Exact copies of all the lines below are wanted, without a single picture.

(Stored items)
+ + + + + + +
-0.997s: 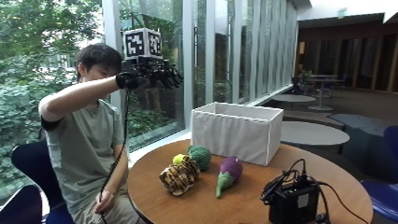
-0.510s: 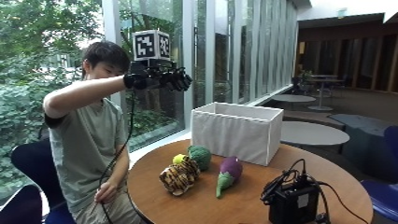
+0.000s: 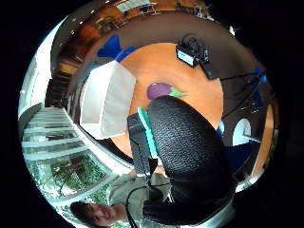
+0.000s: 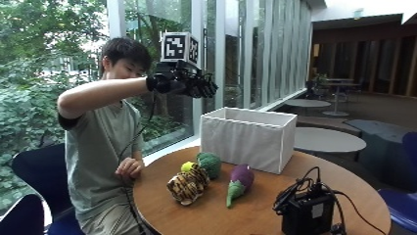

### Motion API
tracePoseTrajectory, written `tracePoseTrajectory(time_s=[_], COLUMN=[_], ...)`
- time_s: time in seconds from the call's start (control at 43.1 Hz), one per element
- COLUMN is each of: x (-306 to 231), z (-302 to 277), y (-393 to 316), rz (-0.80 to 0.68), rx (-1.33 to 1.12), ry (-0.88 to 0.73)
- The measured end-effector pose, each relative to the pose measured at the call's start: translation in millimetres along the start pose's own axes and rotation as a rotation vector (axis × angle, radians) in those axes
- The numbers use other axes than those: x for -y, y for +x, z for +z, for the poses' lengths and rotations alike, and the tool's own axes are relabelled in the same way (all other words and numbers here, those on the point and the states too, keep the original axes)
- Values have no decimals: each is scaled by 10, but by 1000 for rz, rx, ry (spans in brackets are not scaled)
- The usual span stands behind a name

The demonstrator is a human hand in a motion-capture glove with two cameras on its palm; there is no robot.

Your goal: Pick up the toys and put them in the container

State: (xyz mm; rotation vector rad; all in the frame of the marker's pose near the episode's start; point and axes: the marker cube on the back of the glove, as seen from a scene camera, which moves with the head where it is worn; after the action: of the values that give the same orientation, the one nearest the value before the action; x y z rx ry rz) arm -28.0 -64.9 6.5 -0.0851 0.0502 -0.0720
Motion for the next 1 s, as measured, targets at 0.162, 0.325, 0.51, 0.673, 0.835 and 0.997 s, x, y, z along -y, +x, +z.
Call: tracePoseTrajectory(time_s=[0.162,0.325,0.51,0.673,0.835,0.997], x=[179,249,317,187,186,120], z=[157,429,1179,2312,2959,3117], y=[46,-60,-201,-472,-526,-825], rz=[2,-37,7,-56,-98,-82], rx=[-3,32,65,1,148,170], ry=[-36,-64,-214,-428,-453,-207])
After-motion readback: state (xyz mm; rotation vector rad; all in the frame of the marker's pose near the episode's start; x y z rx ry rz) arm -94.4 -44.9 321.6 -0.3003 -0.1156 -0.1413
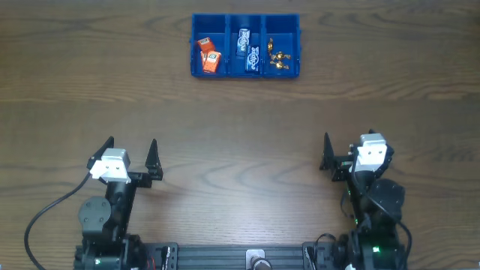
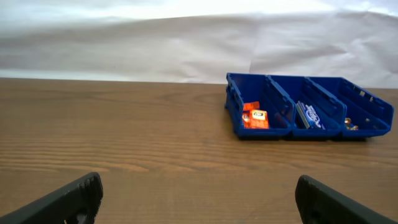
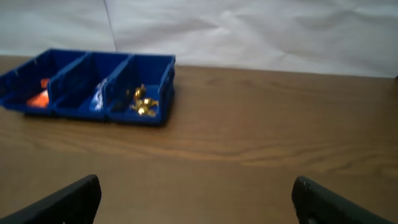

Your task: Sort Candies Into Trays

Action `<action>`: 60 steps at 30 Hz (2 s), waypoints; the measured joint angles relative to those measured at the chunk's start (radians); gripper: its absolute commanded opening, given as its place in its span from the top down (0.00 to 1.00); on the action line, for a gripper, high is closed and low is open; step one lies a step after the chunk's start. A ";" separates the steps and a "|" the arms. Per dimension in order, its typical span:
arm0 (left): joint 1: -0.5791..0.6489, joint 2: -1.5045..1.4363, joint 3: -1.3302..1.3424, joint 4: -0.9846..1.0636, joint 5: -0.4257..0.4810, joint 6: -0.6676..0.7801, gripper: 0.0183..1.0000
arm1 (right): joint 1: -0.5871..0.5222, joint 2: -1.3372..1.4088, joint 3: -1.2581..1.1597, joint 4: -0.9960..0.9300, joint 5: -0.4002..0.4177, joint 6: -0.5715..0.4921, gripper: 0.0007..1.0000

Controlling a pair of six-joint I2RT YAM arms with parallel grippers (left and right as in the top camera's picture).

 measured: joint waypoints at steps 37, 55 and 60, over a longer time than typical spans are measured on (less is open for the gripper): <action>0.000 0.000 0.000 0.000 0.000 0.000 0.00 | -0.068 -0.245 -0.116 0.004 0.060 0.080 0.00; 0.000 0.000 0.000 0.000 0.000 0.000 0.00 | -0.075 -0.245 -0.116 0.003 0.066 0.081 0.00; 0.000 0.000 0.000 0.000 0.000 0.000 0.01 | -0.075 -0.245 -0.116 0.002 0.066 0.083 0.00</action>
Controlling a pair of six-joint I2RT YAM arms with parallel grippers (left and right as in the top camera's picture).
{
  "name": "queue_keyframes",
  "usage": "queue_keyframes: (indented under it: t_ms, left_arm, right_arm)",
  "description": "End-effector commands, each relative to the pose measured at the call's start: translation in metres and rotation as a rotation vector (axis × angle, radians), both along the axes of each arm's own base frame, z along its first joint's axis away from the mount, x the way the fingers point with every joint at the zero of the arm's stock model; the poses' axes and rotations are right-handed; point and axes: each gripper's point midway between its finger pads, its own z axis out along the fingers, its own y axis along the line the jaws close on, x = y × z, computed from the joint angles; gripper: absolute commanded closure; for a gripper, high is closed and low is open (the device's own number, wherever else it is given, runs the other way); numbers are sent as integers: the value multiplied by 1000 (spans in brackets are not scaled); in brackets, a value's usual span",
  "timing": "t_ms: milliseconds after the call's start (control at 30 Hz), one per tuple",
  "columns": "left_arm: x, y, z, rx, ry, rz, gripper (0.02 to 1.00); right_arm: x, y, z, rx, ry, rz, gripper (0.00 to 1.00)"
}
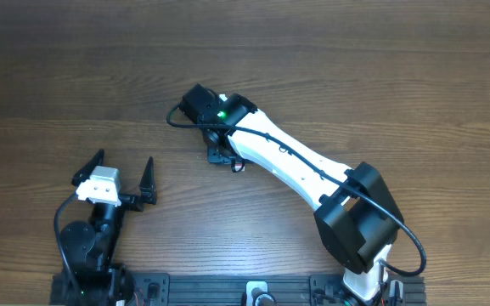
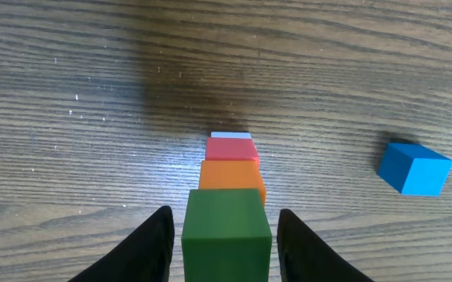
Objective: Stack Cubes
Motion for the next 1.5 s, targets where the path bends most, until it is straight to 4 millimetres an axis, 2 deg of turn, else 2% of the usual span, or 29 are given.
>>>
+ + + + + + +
§ ANSWER SECTION
-0.997s: 
-0.510s: 
+0.000s: 
+0.000s: 

### Motion API
tracePoseTrajectory, written `tracePoseTrajectory(time_s=[_], COLUMN=[_], ...)`
- time_s: time in seconds from the call's start (control at 43.1 Hz), one per element
- COLUMN is each of: x (-306 to 231), z (-302 to 277), y (-393 to 316), rz (-0.80 to 0.68), rx (-1.33 to 1.12), ry (-0.88 to 0.73)
- The measured end-effector pose, each relative to the pose measured at the call's start: translation in millimetres along the start pose's own axes and rotation as a rotation vector (axis × angle, radians) in those axes
- The numbers use other axes than those: x for -y, y for +x, z for +z, for the poses' lengths and rotations alike, and the tool's own axes are relabelled in the same way (all other words and numbers here, those on the point and the states too, keep the original axes)
- Values have no decimals: each is scaled by 10, but by 1000 for rz, rx, ry (spans in brackets are not scaled)
- The usual span stands behind a name

The demonstrator is a human hand in a motion-capture glove with two cameras on its palm; there is no robot.

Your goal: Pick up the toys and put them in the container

State: (xyz mm; rotation vector rad; all in the frame of the marker's pose near the episode's start; point and axes: the marker cube on the back of the glove, as seen from a scene camera, which moves with the head where it is worn; after the action: of the values that give the same orientation, the one nearest the value before the action; x y z rx ry rz) arm -28.0 -64.9 6.5 -0.0851 0.0502 -0.0720
Motion for the next 1 s, as measured, targets at 0.162, 0.325, 0.51, 0.673, 0.835 and 0.997 s, x, y, z along -y, +x, +z.
Call: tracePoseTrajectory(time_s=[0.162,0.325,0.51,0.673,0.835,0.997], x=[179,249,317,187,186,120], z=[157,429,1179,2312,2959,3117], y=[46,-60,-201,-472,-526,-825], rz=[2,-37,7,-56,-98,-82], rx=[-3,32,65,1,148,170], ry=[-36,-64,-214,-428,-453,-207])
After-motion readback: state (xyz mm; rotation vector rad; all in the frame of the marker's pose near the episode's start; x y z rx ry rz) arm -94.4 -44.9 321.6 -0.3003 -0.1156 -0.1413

Your task: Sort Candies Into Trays

Action `<action>`: 60 steps at 30 Hz (2 s), waypoints; the measured joint angles relative to those measured at the chunk's start (radians); gripper: its absolute commanded opening, given as its place in its span from the top down (0.00 to 1.00); on the action line, for a gripper, high is closed and low is open; step one lies a step after the chunk's start. A ";" separates the steps and a "|" the arms. Per dimension in order, its typical span:
arm0 (left): joint 1: -0.5791..0.6489, joint 2: -1.5045..1.4363, joint 3: -1.3302..1.3424, joint 4: -0.9846..1.0636, joint 5: -0.4257..0.4810, joint 6: -0.6676..0.7801, gripper: 0.0183..1.0000
arm1 (right): joint 1: -0.5871..0.5222, joint 2: -1.3372..1.4088, joint 3: -1.2581..1.1597, joint 4: -0.9960..0.9300, joint 5: -0.4002..0.4177, joint 6: -0.5715..0.4921, gripper: 0.0007..1.0000

Controlling a pair of six-joint I2RT YAM arms with parallel grippers (left and right as in the top camera's picture).

 measured: joint waypoints at steps 37, 55 and 60, over a longer time than typical spans are measured on (less is open for the gripper): <action>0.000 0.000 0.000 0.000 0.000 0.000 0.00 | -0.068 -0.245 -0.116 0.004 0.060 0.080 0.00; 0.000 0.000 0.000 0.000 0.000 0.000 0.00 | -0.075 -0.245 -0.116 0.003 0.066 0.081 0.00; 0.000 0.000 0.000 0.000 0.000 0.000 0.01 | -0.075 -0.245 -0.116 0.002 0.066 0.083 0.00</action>
Controlling a pair of six-joint I2RT YAM arms with parallel grippers (left and right as in the top camera's picture).
{
  "name": "queue_keyframes",
  "usage": "queue_keyframes: (indented under it: t_ms, left_arm, right_arm)",
  "description": "End-effector commands, each relative to the pose measured at the call's start: translation in metres and rotation as a rotation vector (axis × angle, radians), both along the axes of each arm's own base frame, z along its first joint's axis away from the mount, x the way the fingers point with every joint at the zero of the arm's stock model; the poses' axes and rotations are right-handed; point and axes: each gripper's point midway between its finger pads, its own z axis out along the fingers, its own y axis along the line the jaws close on, x = y × z, computed from the joint angles; gripper: absolute commanded closure; for a gripper, high is closed and low is open (the device's own number, wherever else it is given, runs the other way); numbers are sent as integers: the value multiplied by 1000 (spans in brackets are not scaled); in brackets, a value's usual span",
  "timing": "t_ms: milliseconds after the call's start (control at 30 Hz), one per tuple",
  "columns": "left_arm: x, y, z, rx, ry, rz, gripper (0.02 to 1.00); right_arm: x, y, z, rx, ry, rz, gripper (0.00 to 1.00)"
}
Objective: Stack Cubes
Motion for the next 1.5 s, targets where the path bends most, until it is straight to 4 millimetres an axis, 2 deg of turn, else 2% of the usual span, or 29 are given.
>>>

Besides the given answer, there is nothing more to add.